■ EXERCISE: Exact reproduction required: the lines below from the line with "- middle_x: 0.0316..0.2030" to the line with "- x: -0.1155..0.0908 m", both ends included, and no others.

■ STORED DATA:
□ □ □ □

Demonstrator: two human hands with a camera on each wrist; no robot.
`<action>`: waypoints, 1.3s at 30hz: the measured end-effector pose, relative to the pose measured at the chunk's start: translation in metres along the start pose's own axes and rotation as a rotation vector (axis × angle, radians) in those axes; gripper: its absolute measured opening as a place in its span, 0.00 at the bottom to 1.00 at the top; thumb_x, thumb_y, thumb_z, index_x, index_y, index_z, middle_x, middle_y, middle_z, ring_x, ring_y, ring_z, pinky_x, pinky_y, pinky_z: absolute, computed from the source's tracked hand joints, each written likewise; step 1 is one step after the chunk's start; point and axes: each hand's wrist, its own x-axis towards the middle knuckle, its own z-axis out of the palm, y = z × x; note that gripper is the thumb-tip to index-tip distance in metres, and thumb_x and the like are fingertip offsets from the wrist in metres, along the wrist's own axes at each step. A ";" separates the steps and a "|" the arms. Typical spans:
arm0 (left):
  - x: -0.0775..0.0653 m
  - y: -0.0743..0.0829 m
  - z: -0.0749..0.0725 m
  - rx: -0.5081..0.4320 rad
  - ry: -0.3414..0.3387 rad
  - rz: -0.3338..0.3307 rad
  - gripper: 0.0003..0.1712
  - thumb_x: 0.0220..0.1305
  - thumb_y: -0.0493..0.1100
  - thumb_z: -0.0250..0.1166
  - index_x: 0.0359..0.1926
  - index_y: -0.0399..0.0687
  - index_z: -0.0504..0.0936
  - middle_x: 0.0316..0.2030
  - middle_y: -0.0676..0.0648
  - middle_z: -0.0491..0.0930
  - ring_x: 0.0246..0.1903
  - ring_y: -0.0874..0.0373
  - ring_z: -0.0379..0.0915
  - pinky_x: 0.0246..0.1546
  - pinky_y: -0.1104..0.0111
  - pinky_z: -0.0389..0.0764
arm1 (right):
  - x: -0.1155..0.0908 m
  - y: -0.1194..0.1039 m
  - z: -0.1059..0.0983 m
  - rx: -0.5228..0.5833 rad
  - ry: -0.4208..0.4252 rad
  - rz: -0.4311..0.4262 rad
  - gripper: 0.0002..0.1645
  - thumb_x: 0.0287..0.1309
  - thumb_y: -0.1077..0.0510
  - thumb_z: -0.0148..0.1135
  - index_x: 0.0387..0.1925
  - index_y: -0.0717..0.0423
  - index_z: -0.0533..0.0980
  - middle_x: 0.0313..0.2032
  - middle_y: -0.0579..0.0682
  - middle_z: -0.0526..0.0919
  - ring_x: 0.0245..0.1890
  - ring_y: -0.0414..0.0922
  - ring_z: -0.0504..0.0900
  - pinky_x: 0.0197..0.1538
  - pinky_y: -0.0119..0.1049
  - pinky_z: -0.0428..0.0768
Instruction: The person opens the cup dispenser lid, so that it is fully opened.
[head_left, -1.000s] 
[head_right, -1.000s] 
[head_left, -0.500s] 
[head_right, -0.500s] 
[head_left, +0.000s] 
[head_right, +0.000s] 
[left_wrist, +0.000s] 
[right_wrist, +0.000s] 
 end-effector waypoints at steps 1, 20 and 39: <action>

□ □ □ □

■ OUTPUT BELOW:
  - middle_x: 0.0316..0.2030
  - middle_y: -0.0676..0.0648
  - middle_z: -0.0491..0.0930
  - ring_x: 0.0246..0.1903
  - ring_y: -0.0874..0.0373
  - ring_z: -0.0379..0.0915
  - pinky_x: 0.0246..0.1546
  - pinky_y: -0.1104..0.0111
  - pinky_z: -0.0389..0.0764
arm1 (right):
  - x: -0.1155..0.0908 m

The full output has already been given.